Across the records, how many lines contain "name"? Answer with the number alone.
*** Opening SUPPLIED RECORDS ***
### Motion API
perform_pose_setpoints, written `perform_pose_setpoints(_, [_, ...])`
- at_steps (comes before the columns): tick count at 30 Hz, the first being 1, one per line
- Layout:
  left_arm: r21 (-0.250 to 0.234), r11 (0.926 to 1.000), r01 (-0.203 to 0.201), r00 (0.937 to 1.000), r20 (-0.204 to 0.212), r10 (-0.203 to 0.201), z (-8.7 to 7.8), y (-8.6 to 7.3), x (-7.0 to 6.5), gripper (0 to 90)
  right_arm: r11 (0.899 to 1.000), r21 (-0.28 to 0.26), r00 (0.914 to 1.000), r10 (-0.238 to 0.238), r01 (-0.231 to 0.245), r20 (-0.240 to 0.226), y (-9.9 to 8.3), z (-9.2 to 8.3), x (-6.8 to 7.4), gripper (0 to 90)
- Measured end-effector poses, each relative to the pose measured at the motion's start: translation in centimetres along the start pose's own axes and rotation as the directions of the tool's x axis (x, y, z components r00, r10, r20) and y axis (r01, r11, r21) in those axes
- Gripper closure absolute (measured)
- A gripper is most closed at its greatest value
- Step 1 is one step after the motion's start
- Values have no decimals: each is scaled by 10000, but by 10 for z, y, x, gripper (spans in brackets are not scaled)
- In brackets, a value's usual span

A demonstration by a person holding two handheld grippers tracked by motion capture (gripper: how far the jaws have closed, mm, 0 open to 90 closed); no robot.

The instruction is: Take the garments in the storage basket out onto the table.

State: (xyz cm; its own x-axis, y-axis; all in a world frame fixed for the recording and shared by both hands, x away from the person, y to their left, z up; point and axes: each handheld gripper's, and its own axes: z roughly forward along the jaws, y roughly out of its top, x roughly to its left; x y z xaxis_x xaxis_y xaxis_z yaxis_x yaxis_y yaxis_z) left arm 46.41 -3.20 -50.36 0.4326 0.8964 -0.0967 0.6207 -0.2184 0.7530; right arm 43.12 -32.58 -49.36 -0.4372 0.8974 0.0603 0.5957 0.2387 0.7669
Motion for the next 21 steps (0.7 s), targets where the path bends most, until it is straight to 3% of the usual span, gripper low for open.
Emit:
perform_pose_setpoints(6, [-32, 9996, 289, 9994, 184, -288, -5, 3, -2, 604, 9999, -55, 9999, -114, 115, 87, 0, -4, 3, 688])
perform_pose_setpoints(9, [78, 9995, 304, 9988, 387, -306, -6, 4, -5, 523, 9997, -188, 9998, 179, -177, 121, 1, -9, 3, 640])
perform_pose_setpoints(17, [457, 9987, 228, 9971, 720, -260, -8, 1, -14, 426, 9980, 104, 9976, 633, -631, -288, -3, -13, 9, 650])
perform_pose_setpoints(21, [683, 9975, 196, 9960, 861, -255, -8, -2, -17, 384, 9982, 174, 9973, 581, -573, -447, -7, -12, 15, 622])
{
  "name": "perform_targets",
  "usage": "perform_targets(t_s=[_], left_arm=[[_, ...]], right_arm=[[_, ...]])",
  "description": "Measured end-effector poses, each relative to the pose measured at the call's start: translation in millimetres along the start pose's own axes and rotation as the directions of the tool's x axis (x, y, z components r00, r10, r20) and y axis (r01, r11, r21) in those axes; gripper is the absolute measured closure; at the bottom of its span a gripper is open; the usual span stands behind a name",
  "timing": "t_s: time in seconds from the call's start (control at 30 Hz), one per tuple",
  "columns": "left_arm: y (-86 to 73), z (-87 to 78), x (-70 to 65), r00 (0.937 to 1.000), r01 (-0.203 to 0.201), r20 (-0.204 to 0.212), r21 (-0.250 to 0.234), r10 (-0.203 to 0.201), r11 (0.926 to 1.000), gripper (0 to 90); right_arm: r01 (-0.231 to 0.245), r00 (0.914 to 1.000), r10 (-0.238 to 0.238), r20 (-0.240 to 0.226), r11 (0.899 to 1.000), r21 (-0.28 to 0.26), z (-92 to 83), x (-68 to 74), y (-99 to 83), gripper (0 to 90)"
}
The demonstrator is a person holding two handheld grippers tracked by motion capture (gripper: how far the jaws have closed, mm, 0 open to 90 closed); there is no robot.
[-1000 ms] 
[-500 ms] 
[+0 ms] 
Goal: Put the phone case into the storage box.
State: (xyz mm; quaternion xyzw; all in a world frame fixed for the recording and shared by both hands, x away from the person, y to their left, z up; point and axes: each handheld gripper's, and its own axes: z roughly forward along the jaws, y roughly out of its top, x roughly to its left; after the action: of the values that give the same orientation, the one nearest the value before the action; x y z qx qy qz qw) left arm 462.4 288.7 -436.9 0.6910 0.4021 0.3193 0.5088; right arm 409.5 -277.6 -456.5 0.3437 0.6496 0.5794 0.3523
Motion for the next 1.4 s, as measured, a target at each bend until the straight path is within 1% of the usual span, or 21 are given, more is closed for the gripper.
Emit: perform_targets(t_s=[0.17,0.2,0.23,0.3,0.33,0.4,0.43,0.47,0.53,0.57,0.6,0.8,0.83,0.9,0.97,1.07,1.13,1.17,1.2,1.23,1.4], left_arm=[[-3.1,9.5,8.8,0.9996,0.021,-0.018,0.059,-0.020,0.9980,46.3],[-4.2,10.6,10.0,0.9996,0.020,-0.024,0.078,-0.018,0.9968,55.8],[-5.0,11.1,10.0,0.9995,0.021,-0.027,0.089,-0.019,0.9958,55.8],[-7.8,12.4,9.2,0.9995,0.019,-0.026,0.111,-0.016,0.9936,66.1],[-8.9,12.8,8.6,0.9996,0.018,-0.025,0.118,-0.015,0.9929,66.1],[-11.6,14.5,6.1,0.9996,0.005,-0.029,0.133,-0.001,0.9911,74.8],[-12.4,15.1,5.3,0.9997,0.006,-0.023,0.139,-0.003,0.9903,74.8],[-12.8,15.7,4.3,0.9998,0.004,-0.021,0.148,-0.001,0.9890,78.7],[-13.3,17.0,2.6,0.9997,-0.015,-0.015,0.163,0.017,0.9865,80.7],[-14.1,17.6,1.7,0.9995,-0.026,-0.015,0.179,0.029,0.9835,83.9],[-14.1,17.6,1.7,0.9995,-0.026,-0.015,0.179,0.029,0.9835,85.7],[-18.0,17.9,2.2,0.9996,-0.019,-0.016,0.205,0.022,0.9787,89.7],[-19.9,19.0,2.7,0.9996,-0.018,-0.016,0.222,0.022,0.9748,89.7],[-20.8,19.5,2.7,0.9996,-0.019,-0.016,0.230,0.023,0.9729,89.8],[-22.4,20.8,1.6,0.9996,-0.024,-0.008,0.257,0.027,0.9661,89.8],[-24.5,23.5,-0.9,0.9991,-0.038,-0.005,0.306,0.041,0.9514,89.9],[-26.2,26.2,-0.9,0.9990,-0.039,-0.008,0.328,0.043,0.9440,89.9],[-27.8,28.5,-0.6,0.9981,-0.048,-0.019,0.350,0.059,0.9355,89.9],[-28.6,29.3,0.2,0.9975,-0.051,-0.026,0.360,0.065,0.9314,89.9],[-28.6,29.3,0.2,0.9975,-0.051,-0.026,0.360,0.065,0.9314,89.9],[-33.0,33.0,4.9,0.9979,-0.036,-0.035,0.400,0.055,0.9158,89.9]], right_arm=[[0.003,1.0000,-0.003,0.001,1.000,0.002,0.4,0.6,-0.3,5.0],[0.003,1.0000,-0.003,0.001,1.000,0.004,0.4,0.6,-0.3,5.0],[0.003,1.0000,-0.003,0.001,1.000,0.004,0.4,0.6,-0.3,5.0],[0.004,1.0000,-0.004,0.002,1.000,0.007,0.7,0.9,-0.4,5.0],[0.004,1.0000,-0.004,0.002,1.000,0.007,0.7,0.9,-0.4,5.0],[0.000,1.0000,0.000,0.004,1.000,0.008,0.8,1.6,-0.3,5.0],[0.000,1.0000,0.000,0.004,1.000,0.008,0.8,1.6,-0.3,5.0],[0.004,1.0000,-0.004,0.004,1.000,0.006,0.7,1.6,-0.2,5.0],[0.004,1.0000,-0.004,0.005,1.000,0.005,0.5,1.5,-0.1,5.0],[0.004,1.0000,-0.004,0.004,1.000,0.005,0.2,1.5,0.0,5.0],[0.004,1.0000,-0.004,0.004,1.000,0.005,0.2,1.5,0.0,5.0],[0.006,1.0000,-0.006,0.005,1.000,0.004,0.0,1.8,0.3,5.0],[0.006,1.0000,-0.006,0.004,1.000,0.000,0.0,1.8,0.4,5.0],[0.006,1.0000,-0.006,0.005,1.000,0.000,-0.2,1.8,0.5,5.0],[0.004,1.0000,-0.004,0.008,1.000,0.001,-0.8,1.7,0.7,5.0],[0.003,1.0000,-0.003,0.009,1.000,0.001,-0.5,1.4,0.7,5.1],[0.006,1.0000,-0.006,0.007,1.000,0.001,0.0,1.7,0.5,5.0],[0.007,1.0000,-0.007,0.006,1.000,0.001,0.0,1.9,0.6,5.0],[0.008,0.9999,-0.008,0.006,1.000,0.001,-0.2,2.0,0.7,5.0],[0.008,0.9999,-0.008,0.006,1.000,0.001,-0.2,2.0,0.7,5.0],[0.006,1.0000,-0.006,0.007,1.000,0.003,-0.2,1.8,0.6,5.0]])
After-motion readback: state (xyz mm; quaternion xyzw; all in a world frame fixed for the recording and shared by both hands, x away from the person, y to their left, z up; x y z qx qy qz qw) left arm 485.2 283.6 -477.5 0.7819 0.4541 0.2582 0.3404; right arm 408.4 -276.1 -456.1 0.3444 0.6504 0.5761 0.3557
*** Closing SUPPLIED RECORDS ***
THE ANSWER:
2